Wednesday, 23 January 2013

Wallpaper in an Open Concept House?

Finding Niches and Alcoves for Pattern

Many years ago I saw this dining room by Sarah Richardson, for a charity lottery house in Vancouver, in Canadian House and Home. I cut it out. I knew one day I wanted my dining room to look like this.
Source
Since then, I have seen countless other gorgeous wallpapered dining rooms in magazines and books, and I'm sure you have, too. I wonder how many poets of the past ate in wallpapered dining rooms?

In the Master Class of the December/January House Beautiful, Alexa Hampton says, "Dining rooms can be challenging to decorate because the furnishings are so prescribed.

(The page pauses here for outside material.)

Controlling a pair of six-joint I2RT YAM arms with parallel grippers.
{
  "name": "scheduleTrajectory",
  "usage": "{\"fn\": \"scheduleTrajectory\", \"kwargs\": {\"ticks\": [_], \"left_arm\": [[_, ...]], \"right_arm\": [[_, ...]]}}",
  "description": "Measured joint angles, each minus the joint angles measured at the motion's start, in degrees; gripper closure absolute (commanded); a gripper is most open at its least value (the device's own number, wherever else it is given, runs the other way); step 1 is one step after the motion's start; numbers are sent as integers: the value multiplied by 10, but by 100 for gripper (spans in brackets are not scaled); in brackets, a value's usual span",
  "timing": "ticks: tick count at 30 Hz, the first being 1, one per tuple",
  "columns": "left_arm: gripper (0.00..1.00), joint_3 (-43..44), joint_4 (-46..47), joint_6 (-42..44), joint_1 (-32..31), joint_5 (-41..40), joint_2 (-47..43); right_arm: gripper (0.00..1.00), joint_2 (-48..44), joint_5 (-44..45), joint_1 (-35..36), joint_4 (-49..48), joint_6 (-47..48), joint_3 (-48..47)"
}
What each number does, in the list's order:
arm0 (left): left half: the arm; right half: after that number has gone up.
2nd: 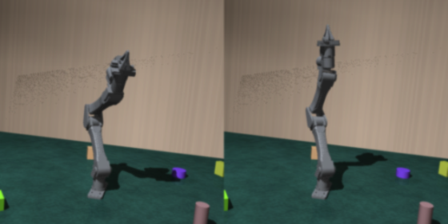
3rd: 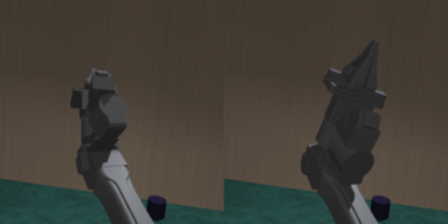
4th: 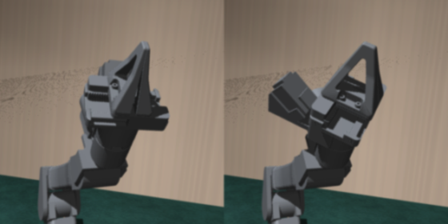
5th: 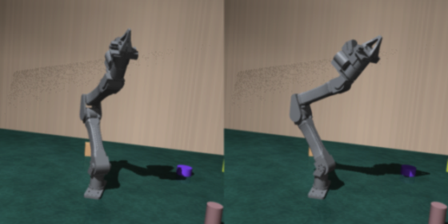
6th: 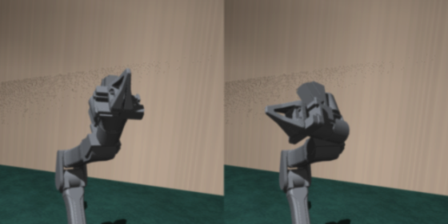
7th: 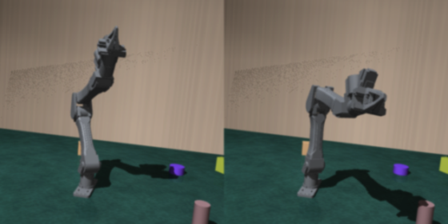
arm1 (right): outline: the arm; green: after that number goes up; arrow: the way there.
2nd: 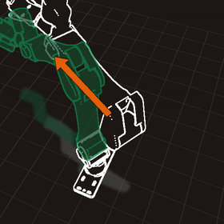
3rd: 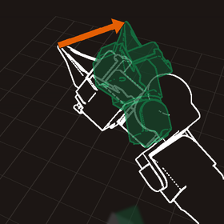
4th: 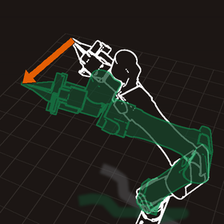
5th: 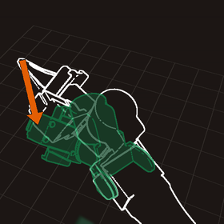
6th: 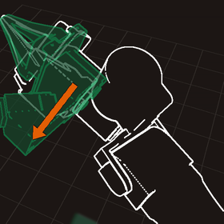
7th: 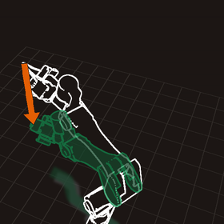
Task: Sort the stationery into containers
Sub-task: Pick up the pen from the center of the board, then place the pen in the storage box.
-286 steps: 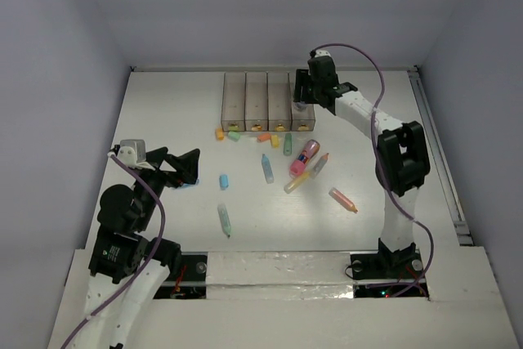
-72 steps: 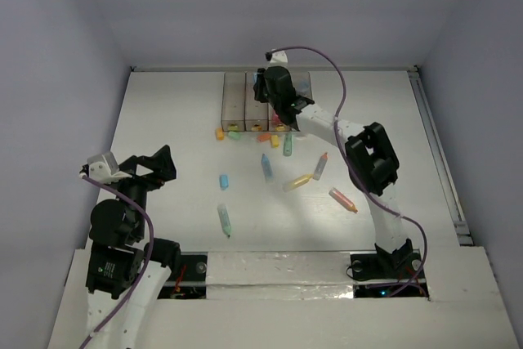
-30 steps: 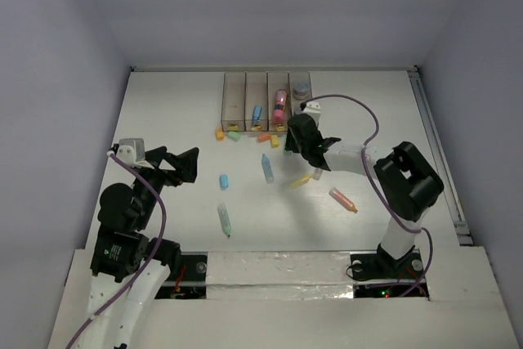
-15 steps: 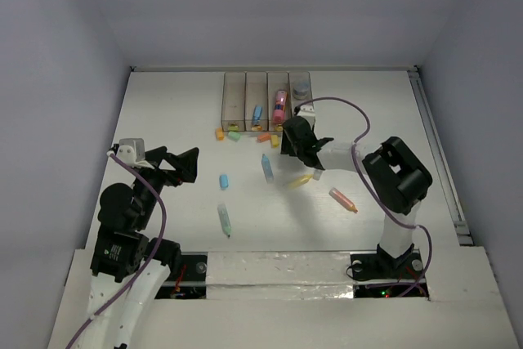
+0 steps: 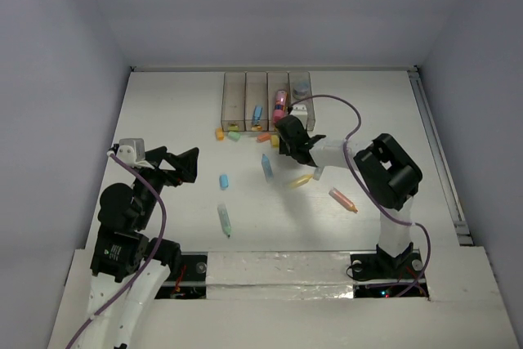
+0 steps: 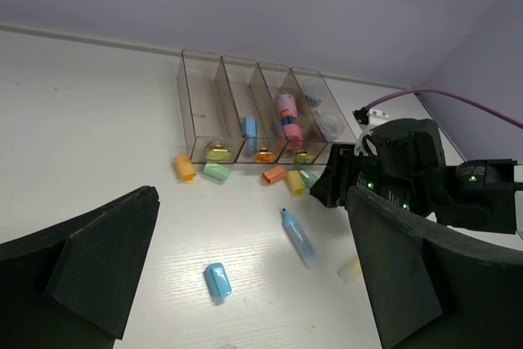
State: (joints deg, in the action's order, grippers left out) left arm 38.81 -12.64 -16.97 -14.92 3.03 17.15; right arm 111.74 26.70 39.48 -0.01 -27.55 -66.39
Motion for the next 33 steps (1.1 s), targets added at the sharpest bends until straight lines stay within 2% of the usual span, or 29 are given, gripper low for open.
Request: {"fn": "scheduleTrajectory", "kwargs": {"ticks": [2, 6, 14, 24, 28, 33], "left_arm": [[1, 0, 0, 0, 0, 0, 0], [1, 0, 0, 0, 0, 0, 0], [1, 0, 0, 0, 0, 0, 0], [1, 0, 0, 0, 0, 0, 0], [1, 0, 0, 0, 0, 0, 0], [1, 0, 0, 0, 0, 1, 0]], "right_arm": [[59, 5, 6, 2, 4, 4, -7], [79, 6, 10, 4, 12, 8, -11], [81, -10, 19, 9, 46, 14, -8], [82, -143, -21, 40, 82, 24, 14], [82, -118, -37, 41, 80, 39, -26], [81, -12, -33, 41, 68, 66, -157]]}}
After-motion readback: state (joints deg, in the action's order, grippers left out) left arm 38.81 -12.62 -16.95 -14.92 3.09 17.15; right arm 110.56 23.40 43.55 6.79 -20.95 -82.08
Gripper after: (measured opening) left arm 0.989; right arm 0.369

A table and chairs, always in the center of the room, with perhaps a sideboard. How do you make it interesting?"

The answer, of course, is wallpaper.

But the dining room in my new house was actually a dining area, defined by a light fixture, a partial wall, and little else, part of a larger open space.

One advantage of an open concept house is the feeling of spaciousness, even in two thousand square feet. However, for one who loves pattern, the opportunities to wallpaper are not great, as I mentioned here. Besides bedrooms, and other separated spaces, like the powder room and maybe even the front hall, there are little spots which seem to want to draw attention to themselves. The pattern of wallpaper can help make these spaces special, as I have read.

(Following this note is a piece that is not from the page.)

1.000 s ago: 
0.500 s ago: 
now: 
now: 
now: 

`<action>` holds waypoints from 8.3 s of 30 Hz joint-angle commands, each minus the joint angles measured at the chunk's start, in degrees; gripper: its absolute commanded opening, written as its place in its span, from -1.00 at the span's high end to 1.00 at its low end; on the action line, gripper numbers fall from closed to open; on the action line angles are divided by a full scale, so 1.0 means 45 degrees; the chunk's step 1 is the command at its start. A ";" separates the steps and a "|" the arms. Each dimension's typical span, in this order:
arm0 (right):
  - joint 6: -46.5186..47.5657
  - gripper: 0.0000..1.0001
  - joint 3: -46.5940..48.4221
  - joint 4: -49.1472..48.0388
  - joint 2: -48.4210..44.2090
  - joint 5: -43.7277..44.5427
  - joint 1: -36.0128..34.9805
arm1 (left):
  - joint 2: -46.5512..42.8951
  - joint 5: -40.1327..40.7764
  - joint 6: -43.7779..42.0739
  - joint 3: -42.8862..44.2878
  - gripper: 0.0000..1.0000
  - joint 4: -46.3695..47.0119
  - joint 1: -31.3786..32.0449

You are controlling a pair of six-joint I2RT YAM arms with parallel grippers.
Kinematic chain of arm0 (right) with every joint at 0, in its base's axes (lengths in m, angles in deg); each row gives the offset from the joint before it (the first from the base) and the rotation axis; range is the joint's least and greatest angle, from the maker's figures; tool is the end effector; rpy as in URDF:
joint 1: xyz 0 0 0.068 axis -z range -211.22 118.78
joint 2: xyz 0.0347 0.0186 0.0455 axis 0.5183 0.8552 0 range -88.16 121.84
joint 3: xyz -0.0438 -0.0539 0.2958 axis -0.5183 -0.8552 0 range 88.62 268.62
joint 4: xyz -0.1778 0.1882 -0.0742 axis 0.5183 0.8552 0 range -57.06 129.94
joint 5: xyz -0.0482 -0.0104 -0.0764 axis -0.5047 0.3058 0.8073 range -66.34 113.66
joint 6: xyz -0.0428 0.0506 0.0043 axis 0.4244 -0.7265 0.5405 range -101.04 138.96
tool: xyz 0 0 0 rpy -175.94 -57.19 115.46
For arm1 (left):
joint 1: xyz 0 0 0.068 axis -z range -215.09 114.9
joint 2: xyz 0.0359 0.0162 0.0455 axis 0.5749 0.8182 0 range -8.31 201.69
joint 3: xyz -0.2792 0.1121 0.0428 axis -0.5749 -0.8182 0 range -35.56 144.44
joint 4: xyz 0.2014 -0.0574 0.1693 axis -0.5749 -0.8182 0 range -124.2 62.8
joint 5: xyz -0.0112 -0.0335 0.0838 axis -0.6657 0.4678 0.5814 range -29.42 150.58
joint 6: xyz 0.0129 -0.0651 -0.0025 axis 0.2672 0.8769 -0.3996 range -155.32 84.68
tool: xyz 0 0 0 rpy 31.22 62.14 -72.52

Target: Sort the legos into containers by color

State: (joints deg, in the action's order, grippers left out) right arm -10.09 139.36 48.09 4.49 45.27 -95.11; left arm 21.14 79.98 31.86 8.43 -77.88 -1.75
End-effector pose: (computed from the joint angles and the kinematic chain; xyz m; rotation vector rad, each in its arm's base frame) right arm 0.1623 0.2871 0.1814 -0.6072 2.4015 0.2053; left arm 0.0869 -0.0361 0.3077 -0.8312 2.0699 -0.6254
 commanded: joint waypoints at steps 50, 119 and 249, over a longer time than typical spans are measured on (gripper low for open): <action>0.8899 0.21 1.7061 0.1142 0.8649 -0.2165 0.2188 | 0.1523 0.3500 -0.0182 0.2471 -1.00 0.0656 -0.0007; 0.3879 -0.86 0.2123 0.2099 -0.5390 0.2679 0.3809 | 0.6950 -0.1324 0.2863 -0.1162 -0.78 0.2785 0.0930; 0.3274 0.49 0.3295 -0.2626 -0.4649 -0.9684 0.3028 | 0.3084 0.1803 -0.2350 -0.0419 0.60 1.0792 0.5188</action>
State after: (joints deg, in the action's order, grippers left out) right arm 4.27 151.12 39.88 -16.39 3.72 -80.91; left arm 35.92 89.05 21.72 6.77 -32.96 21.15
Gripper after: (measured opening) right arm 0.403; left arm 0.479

In our dining room, there is a little bumped out space where our sideboard perfectly fits, which eases dinner time space issues.  At first I painted it BM Blue Grass, but then the whole front two rooms became Blue Grass, so it needed something else to distinguish it.

Something like this tropical house featured in the book Rooms to Inspire by the Sea, which I bought last summer.
Source
(If I put grasscloth on my sloped roof, would it look like this one?)


Dining area alcove with Shand Kydd Budgie in aqua/green.

Here is the alcove in my house. If the wallpaper looks familiar, that is because it is in my bedroom with a different background colour.  Why so repetitive? Because I love it more than any other pattern and this colour wallpaper is almost a perfect match to Blue Grass.  How could I resist? I also think in a small house, it is comforting to the eye to have repetition of finishes, and that's a paraphrase of something I read Michael S. Smith write in his book Kitchens and Baths, which I have signed out from the library.

Here it is from a wider view, from the stairs.
Dining Room from above

Dining Room

The lamp is from my grandpa's house, as was the dresser I wrote about. The sideboard was my parents', which will be in a future blog, and is painted Georgian Green. I got the idea of putting beach sand in the base of the hurricane lamps from Frances Schultz's dining room in Bee Cottage.  The green buddha is there to confer peace on the diners. While I have read several books by Thich Nhat Hanh and Pema Chodron, and therefore influenced by Buddhism, I am not a real Buddhist. The hydrangeas were my birthday flowers.  The painting is by Manly MacDonald, a nephew of J.E.H MacDonald.

It does make the nook special, yet blends in perfectly, n'est-ce pas?
I think it is a little bit of my inspirational picture of the dining room by Sarah Richardson.

It makes me wonder if there is another little spot to use up more of the roll?  Yes, I have a few ideas, but I will save them for another day.

1 comment:

Susan Telfer said...

Excuse me, earlier readers, for the dark pictures. I have since taken more with a flash and changed them.